When this happened, we don’t know. My best guess is at the very earliest a couple of hundred thousand years ago. That’s the earliest date so far suggested for the origin of our species. And it’s around then that the first signs of really human behavior become manifest. Tools start to shape up a little, but it’s not that. People are beginning to use ochre and other pigments to decorate their bodies (or so we assume—they were using the stuff for something, that’s for sure). Types of stone used for tool manufacture are found hundreds of miles from their sources, which suggests that some form of trade had started up. That meant contact between groups that probably didn’t even speak the same protolanguage.
Recall that in protolanguage, the speaker thought of a word and then transmitted it directly to the organs of speech, then the next, and the next, without linking them in the brain prior to utterance. In language today, words up to at least the phrase level are assembled within the brain and a much more complex message is sent to the vocal organs. Before that could be accomplished, at least two conditions had to be satisfied.
One we have glimpsed already, and it’s essential—without it, even the simplest hierarchical structures are impossible. That’s the establishment of neural links between representations of different words, representations that are widely distributed in the neocortex. (What the combined message looks like, whether it’s the mere sum of two or more messages, or whether these undergo mergers and/or changes, and if so, of what kind, are mysteries that as yet we don’t seem even near solving.) But there’s a further condition that had to be met before hierarchical structuring could serve as a viable alternative to good old-fashioned beads-on-a-string processing.

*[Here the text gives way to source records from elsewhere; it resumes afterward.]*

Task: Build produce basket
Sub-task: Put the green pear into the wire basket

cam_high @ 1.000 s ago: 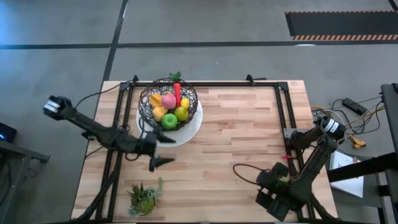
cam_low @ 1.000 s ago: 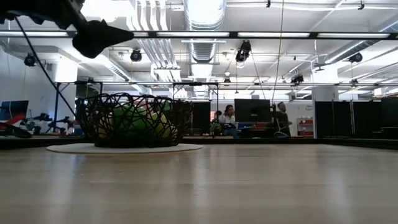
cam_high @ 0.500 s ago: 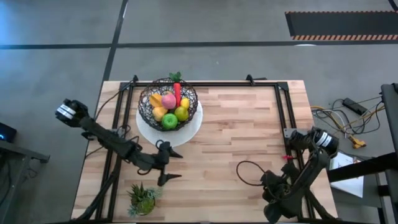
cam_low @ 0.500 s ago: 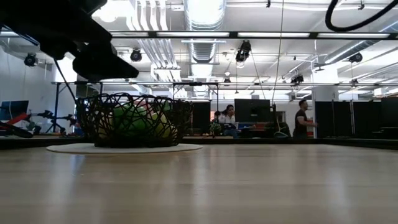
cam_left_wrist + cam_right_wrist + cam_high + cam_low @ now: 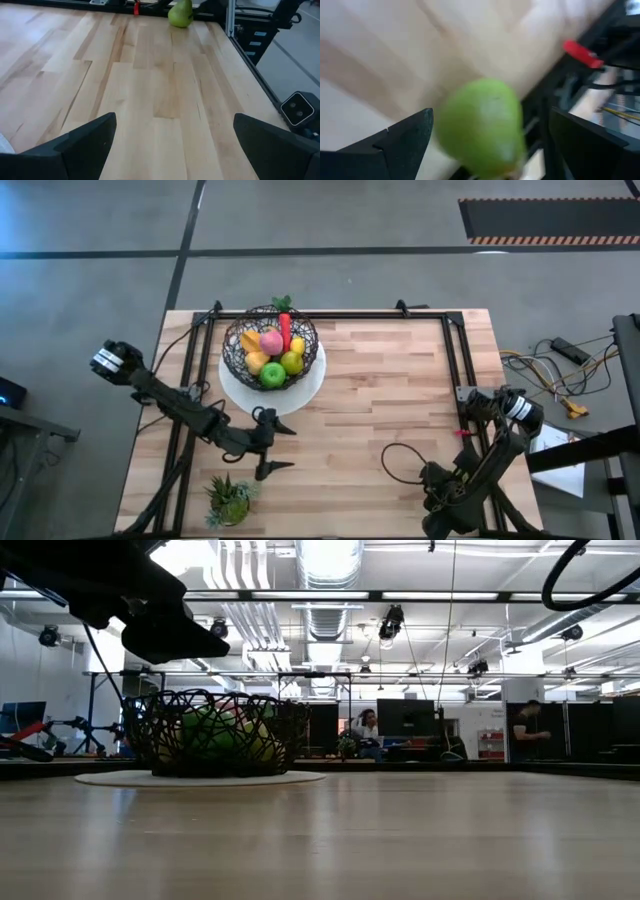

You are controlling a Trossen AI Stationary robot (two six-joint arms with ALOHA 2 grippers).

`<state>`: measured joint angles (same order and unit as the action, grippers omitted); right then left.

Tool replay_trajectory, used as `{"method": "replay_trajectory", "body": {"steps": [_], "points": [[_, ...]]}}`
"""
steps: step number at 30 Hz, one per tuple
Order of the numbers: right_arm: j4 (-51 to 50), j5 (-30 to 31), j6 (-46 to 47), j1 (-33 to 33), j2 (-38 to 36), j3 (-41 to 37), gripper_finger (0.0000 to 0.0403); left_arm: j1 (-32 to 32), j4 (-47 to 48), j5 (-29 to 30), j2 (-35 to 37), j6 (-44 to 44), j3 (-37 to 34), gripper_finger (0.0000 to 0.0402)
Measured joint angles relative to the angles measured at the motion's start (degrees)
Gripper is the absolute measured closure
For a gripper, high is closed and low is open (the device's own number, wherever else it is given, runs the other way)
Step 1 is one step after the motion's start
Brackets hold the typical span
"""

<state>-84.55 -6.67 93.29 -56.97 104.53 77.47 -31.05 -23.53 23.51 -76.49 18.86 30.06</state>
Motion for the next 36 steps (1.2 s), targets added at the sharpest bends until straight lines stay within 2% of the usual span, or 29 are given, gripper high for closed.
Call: {"method": "replay_trajectory", "body": {"steps": [7,17,20,27,29,31,33,36], "points": [[2.66,-3.61,0.81,-0.07,0.02,0.00,0.0023,0.02,-0.05,0.00,0.00,0.10,-0.09,0.0015],[7.33,-5.38,2.13,-1.05,0.11,-2.20,0.0029,0.02,-0.04,-0.02,0.00,0.19,-0.11,0.0015],[9.20,-5.56,1.53,-1.28,0.13,-2.86,0.0051,0.02,-0.02,-0.02,0.00,0.20,-0.11,0.0015],[9.92,-4.97,0.22,-1.40,0.13,-2.86,0.0132,0.02,-0.07,-0.02,0.00,0.20,-0.11,0.0015],[10.69,-1.87,-1.60,-1.42,0.05,-2.86,0.0135,0.02,-0.35,-0.02,0.00,0.10,-0.05,0.0015],[12.05,4.05,-4.12,-1.26,-0.34,-2.83,0.0135,0.02,-1.60,-0.02,0.00,-0.65,-0.04,0.0015],[14.43,12.43,-6.25,-0.50,-0.62,-2.74,0.0136,0.00,-3.81,0.49,0.00,-2.80,-0.04,0.0015],[19.23,28.08,-9.79,1.02,-0.94,-2.91,0.0136,-0.61,-7.66,1.93,-0.72,-7.95,0.13,0.0015]]}}
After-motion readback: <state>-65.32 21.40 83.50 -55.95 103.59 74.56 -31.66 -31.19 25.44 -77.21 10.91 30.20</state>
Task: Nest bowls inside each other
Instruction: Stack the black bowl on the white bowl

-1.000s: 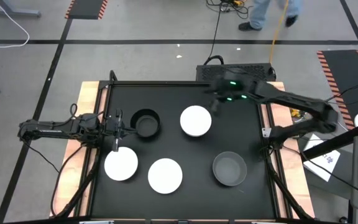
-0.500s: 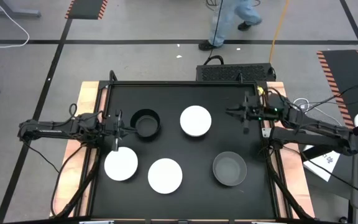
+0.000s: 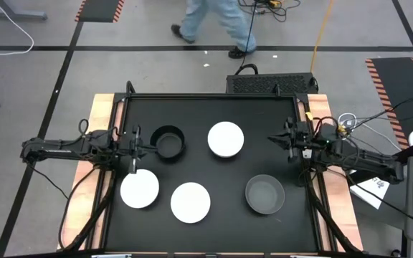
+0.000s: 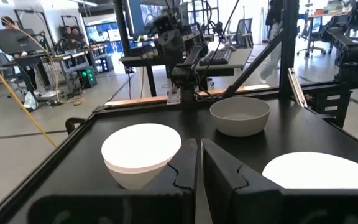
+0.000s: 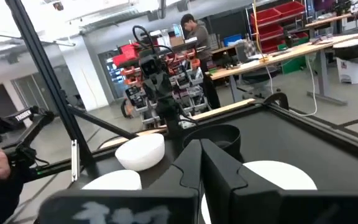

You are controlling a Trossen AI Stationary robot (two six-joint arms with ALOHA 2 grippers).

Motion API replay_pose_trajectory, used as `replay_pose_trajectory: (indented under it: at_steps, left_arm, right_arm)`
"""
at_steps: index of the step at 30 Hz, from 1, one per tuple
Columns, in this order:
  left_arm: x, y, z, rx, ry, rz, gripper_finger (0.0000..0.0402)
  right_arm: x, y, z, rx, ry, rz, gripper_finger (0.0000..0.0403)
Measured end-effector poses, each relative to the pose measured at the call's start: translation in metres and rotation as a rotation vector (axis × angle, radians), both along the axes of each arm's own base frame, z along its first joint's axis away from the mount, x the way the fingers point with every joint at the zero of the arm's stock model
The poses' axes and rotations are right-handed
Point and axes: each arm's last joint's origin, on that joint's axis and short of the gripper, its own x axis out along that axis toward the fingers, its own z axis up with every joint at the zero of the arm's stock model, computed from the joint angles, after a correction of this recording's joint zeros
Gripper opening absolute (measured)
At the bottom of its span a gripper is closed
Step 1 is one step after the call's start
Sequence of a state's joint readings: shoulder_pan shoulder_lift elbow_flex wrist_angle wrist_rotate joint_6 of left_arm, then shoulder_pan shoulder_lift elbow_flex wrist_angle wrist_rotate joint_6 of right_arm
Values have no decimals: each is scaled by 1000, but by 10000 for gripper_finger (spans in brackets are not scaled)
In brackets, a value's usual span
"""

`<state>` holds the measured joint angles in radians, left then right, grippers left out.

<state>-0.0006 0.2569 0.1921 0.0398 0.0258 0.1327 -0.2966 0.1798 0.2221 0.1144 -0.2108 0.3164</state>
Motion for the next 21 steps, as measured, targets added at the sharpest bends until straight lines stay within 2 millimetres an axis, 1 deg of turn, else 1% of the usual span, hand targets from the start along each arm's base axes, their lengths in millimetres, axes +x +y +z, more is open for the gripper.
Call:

Sending any kind of message through the brain takes up a measurable amount of time, even if it’s measurable only in milliseconds. When each word goes directly to utterance on its own, that time is very short, so some serious constraints on neural messaging have little or no effect here.
But those constraints do affect longer messages. They are, one, the fact that nerves are leaky, hence the quality of any message will degrade over time, and two, the fact that the brain is a very noisy place, with all sorts of other activities going on constantly—a factor that also degrades message quality.
William Calvin of the University of Washington, the author of several popular books on human evolution, pointed out that what happens in the brain resembles what happens in the singing of choirs. If only five or six people sing together, you can tell very quickly if one of them is out of tune; if a choir of a hundred or more voices is singing, half a dozen could be out of tune and you’d never know. The variation between voices averages out, so to speak, so you hear only a single, seemingly seamless flow of sound.
In just the same way, Calvin argues, you need a large cohort of nerve cells synchronously sending out the same message if you’re to override the distortion and degradation that inevitably involves some individual cells. Until you have plenty of spare cells positioned where they can be recruited to support the message, so that big choirs of neurons are all singing the same song, just building hierarchical structures can’t guarantee that words or structure won’t come out garbled. Until that time, it’s safer, more reliable, to stick to the old beads-on-a-string routine.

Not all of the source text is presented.